Serge Avédikian, French-Armenian actor, reads, in alphabetical order, the names of the 24 resisters of the Manouchian network, also known as the Red Posters group, from the name of the Nazi propaganda poster that denounced them, which then gave the title to a poem by Louis Aragon and a song by Léo Ferré. “Celestino Alfonso,” Avédikian began. “Dead for France!”, responded the chorus of students from a military high school. Alfonso, whose name was inscribed at the entrance to the crypt where Missak and Mélinée Manouchian already rest, is the first Spaniard at the Pantheon. Macron later invoked his name and quoted his last letter before he was shot.

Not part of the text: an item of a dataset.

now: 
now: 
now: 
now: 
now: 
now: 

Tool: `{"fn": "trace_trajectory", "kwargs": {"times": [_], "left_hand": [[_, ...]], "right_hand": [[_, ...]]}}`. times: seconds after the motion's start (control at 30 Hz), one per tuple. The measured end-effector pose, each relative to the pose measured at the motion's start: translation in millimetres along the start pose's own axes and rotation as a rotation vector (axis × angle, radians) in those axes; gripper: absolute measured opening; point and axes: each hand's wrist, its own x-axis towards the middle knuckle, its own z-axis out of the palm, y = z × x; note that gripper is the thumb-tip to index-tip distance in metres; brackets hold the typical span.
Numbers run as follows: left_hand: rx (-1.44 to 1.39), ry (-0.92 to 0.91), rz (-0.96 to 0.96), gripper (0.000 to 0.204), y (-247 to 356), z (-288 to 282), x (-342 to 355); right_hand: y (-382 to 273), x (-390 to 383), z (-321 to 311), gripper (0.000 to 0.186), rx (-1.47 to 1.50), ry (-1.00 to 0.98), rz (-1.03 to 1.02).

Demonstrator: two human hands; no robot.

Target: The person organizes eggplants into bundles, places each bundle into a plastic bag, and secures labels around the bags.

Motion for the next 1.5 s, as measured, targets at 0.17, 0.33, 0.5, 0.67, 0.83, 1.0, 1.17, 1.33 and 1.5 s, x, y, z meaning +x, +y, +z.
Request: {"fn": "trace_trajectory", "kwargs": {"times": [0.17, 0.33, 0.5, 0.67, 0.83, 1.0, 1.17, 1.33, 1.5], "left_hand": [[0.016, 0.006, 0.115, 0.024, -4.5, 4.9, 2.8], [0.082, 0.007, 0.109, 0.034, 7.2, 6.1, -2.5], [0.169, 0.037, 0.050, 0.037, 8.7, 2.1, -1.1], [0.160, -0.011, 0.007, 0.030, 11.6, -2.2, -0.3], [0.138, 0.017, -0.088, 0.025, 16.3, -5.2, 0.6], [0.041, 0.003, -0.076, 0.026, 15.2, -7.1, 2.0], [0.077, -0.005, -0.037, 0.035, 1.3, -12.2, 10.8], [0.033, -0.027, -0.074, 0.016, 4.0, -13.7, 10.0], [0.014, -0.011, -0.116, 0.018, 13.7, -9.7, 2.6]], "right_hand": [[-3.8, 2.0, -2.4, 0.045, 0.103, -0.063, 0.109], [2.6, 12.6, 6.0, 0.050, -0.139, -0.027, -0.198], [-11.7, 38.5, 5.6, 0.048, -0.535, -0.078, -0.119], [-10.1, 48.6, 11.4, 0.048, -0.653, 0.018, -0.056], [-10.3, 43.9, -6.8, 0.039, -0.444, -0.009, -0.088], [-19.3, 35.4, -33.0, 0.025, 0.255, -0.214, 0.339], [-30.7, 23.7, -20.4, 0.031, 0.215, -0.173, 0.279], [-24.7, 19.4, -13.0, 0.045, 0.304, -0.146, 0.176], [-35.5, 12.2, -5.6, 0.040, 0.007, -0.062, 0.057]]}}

The Manouchian coffins, transported by the Foreign Legion, went up the avenue that leads to the Pantheon, while the stages of their lives were staged: exile, life in France as a Citroën worker, the resistance. In the speech, Macron proclaimed: “Missak Manouchian, you enter here with your brothers in arms.” In these words one could hear the echo of the writer André Malraux, who in 1964 read the speech at the entrance to the Pantheon of the great resister and martyr Jean Moulin.
“Foreigners and yet our brothers,” Macron said, quoting Aragon. “French by preference, French by hope”. Ceremonies like the Pantheon are the mirror of a country. A story and an ideal. The France of Manouchian – and of Alfonso – is that of human rights, of anti-fascism, of openness to the world, of the universal. This is France. Or at least part of France.